The trouble is that if I have every element from every outfit from every show and the invitations—I also collect the invitations—then yes, maybe. But a part of that is also realizing that it’s not going to happen. I don’t think there is an endpoint. The one thing that I hope is that I’m always passionate about it and it doesn't reach a point where I want to get rid of it all. But I’m not a very Zen person. There isn't a ton of Buddhist urge to get rid of my belongings… I just have to get a bigger house, a bigger storage unit!
4 QUESTIONS FOR FURY
Your Most Recent Purchase
I’ve bought a lot recently, but something that’s super special is from the Galliano Spring 1995 Pin-Up collection. Shalom Harlow wore this Scissor Dress. It’s strapless with this scissor skirt that’s satin and muslin. I just found that from a dealer in Paris. And the Foxy Brown belt. I saw that and was like I have to get this.
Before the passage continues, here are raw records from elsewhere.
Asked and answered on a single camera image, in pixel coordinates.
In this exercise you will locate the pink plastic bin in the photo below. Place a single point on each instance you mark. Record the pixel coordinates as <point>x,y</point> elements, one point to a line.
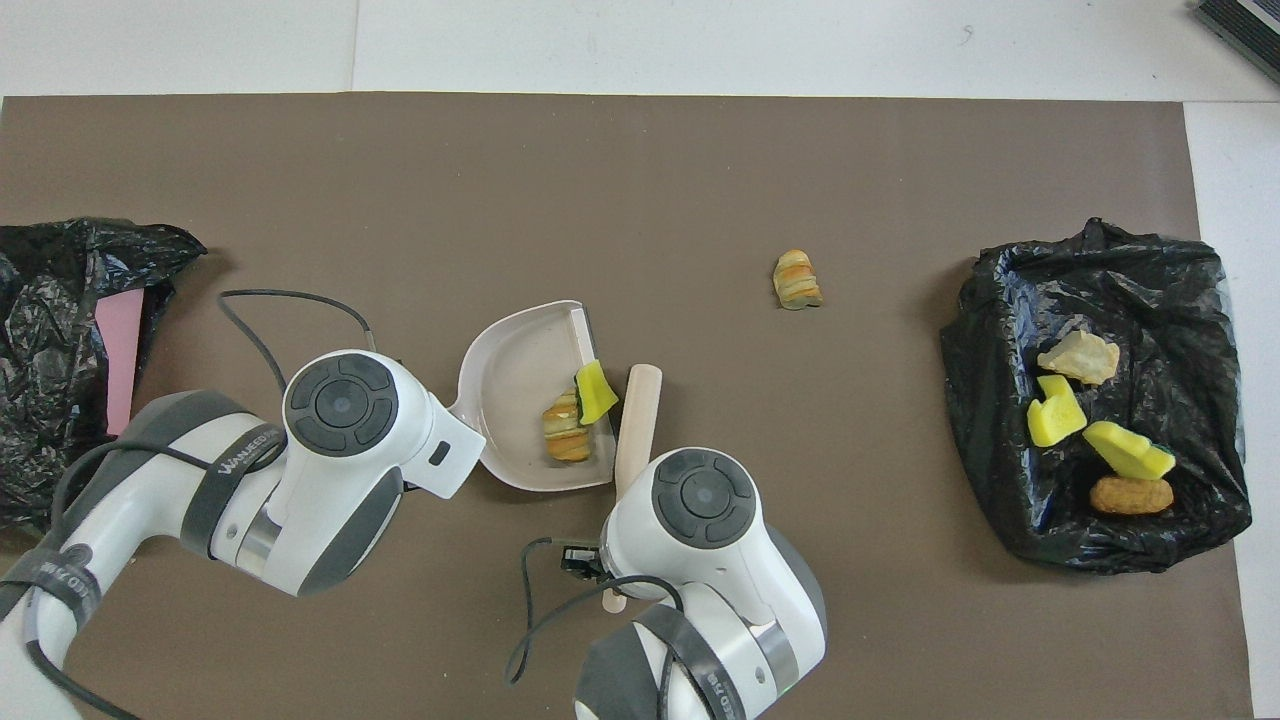
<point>118,360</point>

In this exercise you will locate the orange striped cone chunk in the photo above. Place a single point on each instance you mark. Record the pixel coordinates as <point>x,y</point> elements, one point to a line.
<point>1080,358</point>

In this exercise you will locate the brown cylindrical sponge chunk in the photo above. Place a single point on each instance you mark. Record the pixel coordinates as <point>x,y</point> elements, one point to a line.
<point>1130,495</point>

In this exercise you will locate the brown table mat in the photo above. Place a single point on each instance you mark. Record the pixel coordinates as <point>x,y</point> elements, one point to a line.
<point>700,180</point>

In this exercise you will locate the beige plastic dustpan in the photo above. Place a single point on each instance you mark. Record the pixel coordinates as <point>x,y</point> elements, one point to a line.
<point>515,380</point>

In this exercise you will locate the dark ribbed device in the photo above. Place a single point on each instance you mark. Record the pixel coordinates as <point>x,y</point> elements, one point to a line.
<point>1250,25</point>

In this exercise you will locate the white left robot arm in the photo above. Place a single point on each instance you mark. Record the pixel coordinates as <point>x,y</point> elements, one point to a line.
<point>330,470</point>

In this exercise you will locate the black bag lining pink bin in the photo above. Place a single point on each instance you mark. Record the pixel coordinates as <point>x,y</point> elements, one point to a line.
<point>40,300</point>

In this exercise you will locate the yellow wedge sponge piece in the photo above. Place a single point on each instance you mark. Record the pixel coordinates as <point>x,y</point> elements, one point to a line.
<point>1130,452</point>

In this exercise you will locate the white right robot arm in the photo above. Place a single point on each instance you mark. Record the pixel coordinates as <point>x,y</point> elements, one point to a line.
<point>710,560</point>

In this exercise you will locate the yellow notched sponge piece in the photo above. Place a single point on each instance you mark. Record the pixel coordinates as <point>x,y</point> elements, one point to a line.
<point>1055,415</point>

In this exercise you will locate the beige crumbly chunk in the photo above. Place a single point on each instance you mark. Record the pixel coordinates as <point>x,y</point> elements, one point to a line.
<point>567,430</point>

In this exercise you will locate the small yellow sponge piece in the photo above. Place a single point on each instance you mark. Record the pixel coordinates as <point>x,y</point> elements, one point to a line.
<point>597,392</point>

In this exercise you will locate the black trash bag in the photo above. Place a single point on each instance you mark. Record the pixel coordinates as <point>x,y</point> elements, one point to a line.
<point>1000,330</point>

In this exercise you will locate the beige brush with black bristles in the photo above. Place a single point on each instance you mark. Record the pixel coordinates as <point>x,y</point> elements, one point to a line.
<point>638,420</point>

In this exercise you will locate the orange striped bread chunk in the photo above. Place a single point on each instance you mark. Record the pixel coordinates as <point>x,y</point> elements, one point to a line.
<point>796,280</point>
Getting that was a thrill for me.
Your Greatest Find
That black and white Galliano dress, or this shearling Galliano coat that Nadja Auermann wore—it’s the press sample, so that’s amazing—or the couture piece from his Homeless collection because it’s the piece that John and his team worked on. It’s very strange and incredible and I don’t think they produced it. But if I had to choose maybe I would say that black and white dress. I didn’t think it existed! I thought John had it and the Met had it and that was it.
The Piece That Got Away
The worst thing that I ever did in my life was I bought this ruffled organza polka dot dress from Galliano's first Native American collection, which was under his own label. It got sent to me and it got impounded for customs, but I didn’t get the slip and it got sent back. It was something I found, came to me, and then left... Just the other day, I didn't buy a bloody printed saddle bag and now it’s gone. It’s always when it’s gone that I’m like, ‘I was just about to buy that!’ I never ever regret buying anything; I regret not buying things. That’s my permanent stasis. I never regret spending too much money on something; I always regret not getting something.
Top of Your Wishlist
For his Spring Summer 1994 Princess Lucretia collection, Galliano did crinolines with telephone wires in them. Amber Valletta got married in one. She’s the only person I know that had one. If she wants to sell it, I’m very much here! Getting one of those crinolines would be a big tick off the list.
ALEX'S PICK
Givenchy
7/W 1997 dress
"This same season (1997), McQueen's own-label collection in London was called 'It's A Jungle Out There' and was based on the ravaging he'd received by fashion critics after his first Haute Couture collection. This is McQueen
in fighting mode. It's Brilliant”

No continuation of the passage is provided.